The advocacy is far more
overt, and for that reason perhaps less effective, in This Is the Earth, although the gentle cadence of the poetry and
the beauty of Wendell Minor’s paintings make the book appealing and will perhaps
help its well-intended message resonate, especially with children on the
younger end of its target age range of 4-8. Diane Z. Shore and Jessica
Alexander start by showing how beautiful are the things of our Earth and how
gently and harmoniously people always lived in the past – a complete
fabrication along “noble savage” lines, but important for the argument of the
book, whose tone and illustrations change character significantly as
industrialization progresses. Trains and steamboats spew black smoke into the
sky as time progresses – and the population increases dramatically, a fact
never mentioned in the book despite being deeply germane to Shore’s and
Alexander’s presentation. Eventually, we arrive in modern times, “in this
fast-moving, busy industrial age/ when we build, we expand, we invent, and we dare,/
and we change how we live on this Earth that we share.” The changes are
immediately shown to be monstrously ugly: “garbage that steams/ on the
sweltering ground” and a wastewater pipe spewing muck into the clean ocean, as
the black smoke from factories becomes more prominent and even factory
interiors are shown as bleak, dark, dim and dehumanizing. This is an Earth
“polluted by greed,/ as we take what we want, which is more than we need.” And
the answer, of course, is to do something about the gigantic population rise
that necessitates ever-more-efficient production and use of natural resources
and food growing and…no, not that; not in this book. The answer here – a pure
First World answer – is to recycle bottles and cans and ride bikes: “This is
the bicycle, racing to school;/ the pedaling rider provides all the fuel.”

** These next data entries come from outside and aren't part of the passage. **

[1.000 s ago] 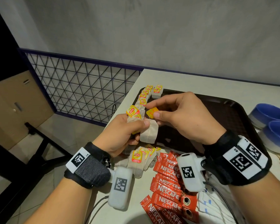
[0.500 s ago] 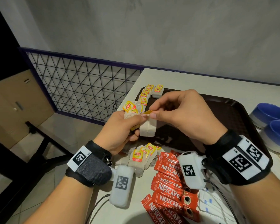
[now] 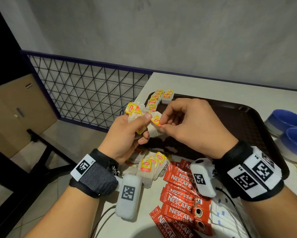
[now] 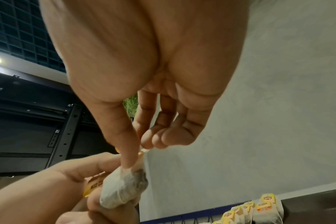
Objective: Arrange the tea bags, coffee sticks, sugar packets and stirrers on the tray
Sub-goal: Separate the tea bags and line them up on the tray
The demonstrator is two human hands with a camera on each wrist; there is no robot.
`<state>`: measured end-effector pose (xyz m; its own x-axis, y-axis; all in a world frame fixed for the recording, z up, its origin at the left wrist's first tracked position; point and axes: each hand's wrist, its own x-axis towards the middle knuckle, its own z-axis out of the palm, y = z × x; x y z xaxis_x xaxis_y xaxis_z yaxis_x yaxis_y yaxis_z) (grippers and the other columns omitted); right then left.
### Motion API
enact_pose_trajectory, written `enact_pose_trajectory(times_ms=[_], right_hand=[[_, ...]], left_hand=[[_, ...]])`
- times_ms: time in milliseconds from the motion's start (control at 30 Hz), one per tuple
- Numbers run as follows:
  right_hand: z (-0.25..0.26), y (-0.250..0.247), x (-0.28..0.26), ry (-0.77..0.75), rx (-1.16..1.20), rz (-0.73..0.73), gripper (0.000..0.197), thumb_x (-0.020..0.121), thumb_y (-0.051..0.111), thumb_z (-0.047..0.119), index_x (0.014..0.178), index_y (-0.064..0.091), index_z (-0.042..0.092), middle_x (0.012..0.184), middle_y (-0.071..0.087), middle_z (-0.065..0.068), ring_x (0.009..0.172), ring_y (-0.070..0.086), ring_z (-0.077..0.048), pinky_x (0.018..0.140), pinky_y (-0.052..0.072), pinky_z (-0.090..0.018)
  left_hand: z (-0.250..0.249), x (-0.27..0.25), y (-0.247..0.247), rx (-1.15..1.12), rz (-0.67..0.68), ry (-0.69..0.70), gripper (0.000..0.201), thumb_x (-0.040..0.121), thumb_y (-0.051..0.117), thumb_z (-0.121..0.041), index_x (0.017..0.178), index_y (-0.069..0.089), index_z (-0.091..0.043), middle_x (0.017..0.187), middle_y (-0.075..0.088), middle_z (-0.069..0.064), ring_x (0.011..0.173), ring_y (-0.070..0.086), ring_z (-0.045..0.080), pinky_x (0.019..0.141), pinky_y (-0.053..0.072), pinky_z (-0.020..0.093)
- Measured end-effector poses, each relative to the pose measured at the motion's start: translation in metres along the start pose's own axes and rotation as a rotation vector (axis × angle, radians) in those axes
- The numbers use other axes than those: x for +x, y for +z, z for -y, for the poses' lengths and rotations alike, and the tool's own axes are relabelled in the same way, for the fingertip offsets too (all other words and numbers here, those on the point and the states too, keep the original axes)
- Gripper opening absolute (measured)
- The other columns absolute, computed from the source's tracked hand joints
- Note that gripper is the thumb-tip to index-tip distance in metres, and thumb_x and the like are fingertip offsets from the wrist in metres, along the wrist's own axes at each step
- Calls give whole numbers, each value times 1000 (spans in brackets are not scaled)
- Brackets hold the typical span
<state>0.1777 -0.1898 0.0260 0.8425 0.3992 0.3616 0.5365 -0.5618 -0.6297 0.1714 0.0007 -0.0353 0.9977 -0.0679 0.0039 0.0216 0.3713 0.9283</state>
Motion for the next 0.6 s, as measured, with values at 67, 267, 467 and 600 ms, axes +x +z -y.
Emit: enact_pose_trajectory(times_ms=[67, 267, 467, 600], right_hand=[[0, -1, 0, 6, -40, 56, 13, 78, 88, 19, 80, 77, 26, 81, 69, 12, 76, 64, -4, 68, 53, -18], [0, -4, 0, 67, 51, 21, 8, 84, 80, 22, 79, 76, 27, 77, 71, 7, 71, 64, -5, 65, 51, -17], [-2, -1, 2, 8, 46, -35, 22, 84, 84, 25, 99, 75, 39, 101, 63, 12, 92, 61, -5, 78, 48, -15], [-4, -1, 3, 26, 87, 25, 21, 87, 82, 22, 98, 77, 39, 102, 69, 15, 95, 66, -3, 85, 54, -22]], left_hand=[[1, 1, -1, -7, 15, 11, 28, 92, 70, -21, 106, 66, 3, 86, 59, 17, 58, 49, 16, 44, 38, 20], [2, 0, -3, -14, 69, 21, 21, 95, 67, -20, 104, 70, 0, 86, 67, 12, 61, 49, 16, 46, 38, 20], [3, 0, -1, 13, 126, 52, 22, 94, 64, -19, 105, 69, 0, 79, 64, 8, 62, 47, 17, 47, 35, 22], [2, 0, -1, 5, 123, 67, 25, 95, 63, -18, 108, 69, 3, 81, 61, 12, 61, 46, 16, 48, 34, 22]])
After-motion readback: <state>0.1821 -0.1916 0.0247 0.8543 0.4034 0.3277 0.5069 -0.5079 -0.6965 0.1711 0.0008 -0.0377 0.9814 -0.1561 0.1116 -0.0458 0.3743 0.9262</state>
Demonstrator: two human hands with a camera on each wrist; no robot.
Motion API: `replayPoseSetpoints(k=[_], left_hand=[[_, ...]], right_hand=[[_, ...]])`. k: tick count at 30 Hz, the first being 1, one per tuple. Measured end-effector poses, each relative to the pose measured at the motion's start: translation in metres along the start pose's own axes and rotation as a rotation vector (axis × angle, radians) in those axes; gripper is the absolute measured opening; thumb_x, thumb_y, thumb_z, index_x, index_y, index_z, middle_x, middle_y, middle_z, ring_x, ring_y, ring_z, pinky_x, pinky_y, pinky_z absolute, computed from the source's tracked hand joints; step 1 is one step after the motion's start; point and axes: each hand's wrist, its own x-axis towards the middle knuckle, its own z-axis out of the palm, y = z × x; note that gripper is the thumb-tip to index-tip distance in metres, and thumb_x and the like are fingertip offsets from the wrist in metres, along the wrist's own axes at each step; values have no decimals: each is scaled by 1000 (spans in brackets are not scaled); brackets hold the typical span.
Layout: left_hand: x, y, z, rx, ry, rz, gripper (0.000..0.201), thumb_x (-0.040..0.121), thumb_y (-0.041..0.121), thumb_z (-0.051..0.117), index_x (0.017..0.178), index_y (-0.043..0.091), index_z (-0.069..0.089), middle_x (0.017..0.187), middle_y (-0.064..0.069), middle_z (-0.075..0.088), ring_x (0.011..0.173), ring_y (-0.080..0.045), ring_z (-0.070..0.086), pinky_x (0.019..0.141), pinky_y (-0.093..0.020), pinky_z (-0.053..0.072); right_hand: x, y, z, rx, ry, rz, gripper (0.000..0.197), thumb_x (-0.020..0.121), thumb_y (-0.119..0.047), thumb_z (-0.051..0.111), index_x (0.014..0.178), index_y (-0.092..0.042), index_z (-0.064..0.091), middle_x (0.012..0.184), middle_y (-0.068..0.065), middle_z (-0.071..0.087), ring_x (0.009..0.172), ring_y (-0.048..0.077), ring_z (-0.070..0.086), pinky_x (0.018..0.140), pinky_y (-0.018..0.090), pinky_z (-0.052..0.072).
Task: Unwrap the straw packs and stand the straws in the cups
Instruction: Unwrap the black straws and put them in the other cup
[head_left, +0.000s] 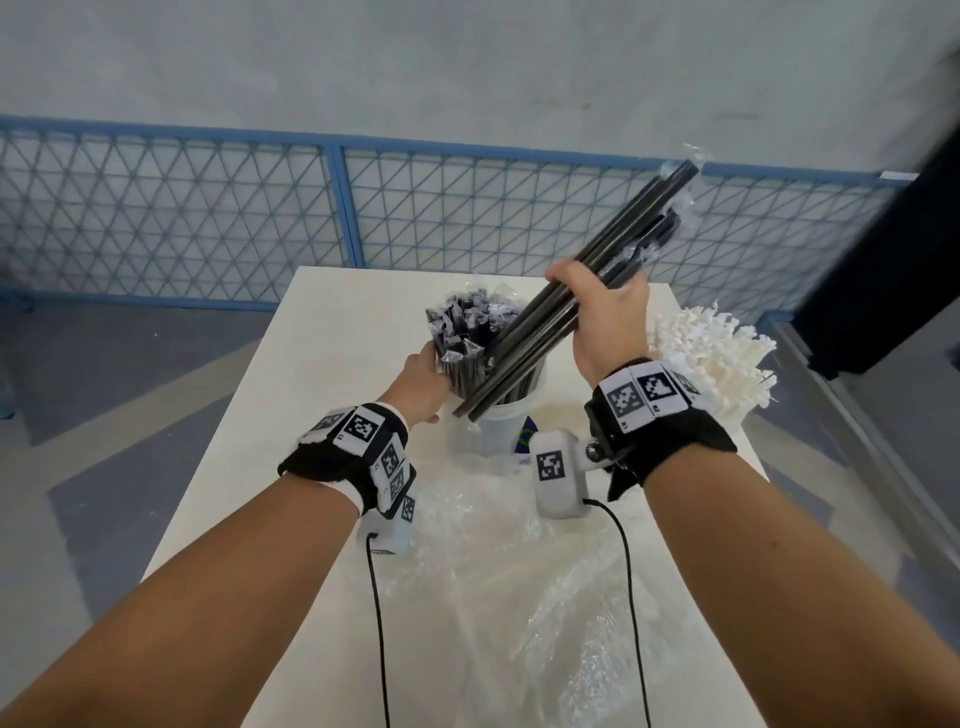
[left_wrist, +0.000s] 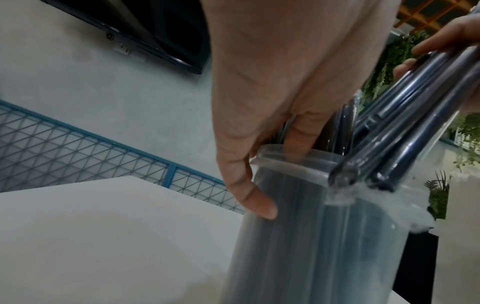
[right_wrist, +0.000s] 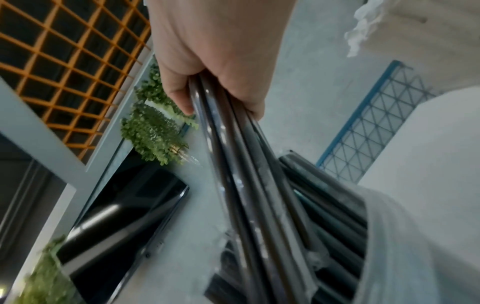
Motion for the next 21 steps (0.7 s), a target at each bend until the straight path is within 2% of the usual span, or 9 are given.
replayPoseSetpoints(k=[2,5,8,11,15,16,18,19,21], left_hand=[[1,0,-1,-1,-10,-12,55,93,7,38,144,21,24,146,-12,26,120,-35,43,80,-38,52],[2,-1,-1,-15,-25,-20,60,92,6,42,146,20,19,146,-13,27,119,-38,46,70,-36,52],[7,-4,0,-24,-25,-12,60,92,4,38,145,24,20,142,-14,33,117,-41,47,59,-30,51],[11,-7,0,-28,-23,-13,59,92,4,35,145,27,21,137,-15,36,116,-41,46,56,-29,51],[13,-9,1,-39,-29,-16,59,91,6,37,144,29,22,136,-17,38,117,-41,47,54,-28,49],[13,-10,1,-41,-30,-15,58,91,7,37,143,29,23,135,-17,39,116,-41,47,54,-28,49],[14,-10,0,-40,-36,-15,58,91,8,37,143,30,23,134,-17,41,115,-41,48,53,-28,49],[14,-10,0,-45,-41,-18,59,91,8,37,143,31,23,134,-17,41,115,-40,49,53,-27,49],[13,-10,0,-57,-45,-21,60,90,7,37,143,32,22,136,-15,40,115,-39,50,54,-27,48]], right_hand=[[8,-1,1,102,109,-8,31,62,4,66,87,-3,49,72,15,52,61,22,50,56,29,44],[16,-6,1,242,232,-48,28,68,7,62,84,-8,46,64,11,51,55,22,49,57,31,42],[12,-2,5,66,114,-92,30,67,2,67,86,-8,47,68,7,55,61,19,53,60,31,48],[0,10,7,-266,-105,-66,27,71,-5,74,84,-12,52,78,1,60,72,16,60,73,32,56],[-9,31,-3,-443,-290,-58,27,73,-8,75,92,3,61,82,4,67,77,13,65,74,24,54],[-11,37,-5,-451,-312,-31,32,72,-10,76,97,3,62,86,5,69,82,13,67,78,26,54],[-12,54,-10,-496,-305,33,63,62,-23,82,115,-3,54,107,10,66,101,16,65,92,36,52],[-14,58,-11,-520,-293,54,80,56,-32,85,123,-10,46,120,11,60,112,20,60,98,41,48],[-14,68,-15,-522,-298,91,99,51,-37,86,132,-21,32,137,10,47,128,23,47,107,45,40]])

Releasing baby sea turtles helps, too, and ride sharing, and reducing water
use, and “planting trees in the city to help it grow green,” and bringing
reusable bags to the store, and so on. And these are good things to do, helpful and worthy and to be commended –
even though they are the tiniest drops in the bucket when compared with the
resource strain caused by explosive population growth and the completely
reasonable demand of increasing numbers of Third World people for the comforts
and possessions that the First World takes for granted. The words in This Is the Earth are lovely ones, and
certainly the authors would argue that their hyper-simplistic message is
age-appropriate and at least shows some things that very young readers and
their families can do to rebalance Earth (although the notion of returning to
some nonexistent former utopia really is over the top). What keeps this as a
(+++) book, though, is not what it says but what it does not say. The authors
never state that all the things they recommend are good but are not enough –
that there are much bigger problems, ones that young readers will learn about
as they grow older, ones they may be able to help solve because they will have
learned the importance of conservation, reuse, recycling and respect for the
Earth. This Is the Earth lacks
context. Perhaps that is deliberate because of the book’s target age range –
but it is a lack nevertheless, one that parents should be prepared to remedy
after reading this book with their children.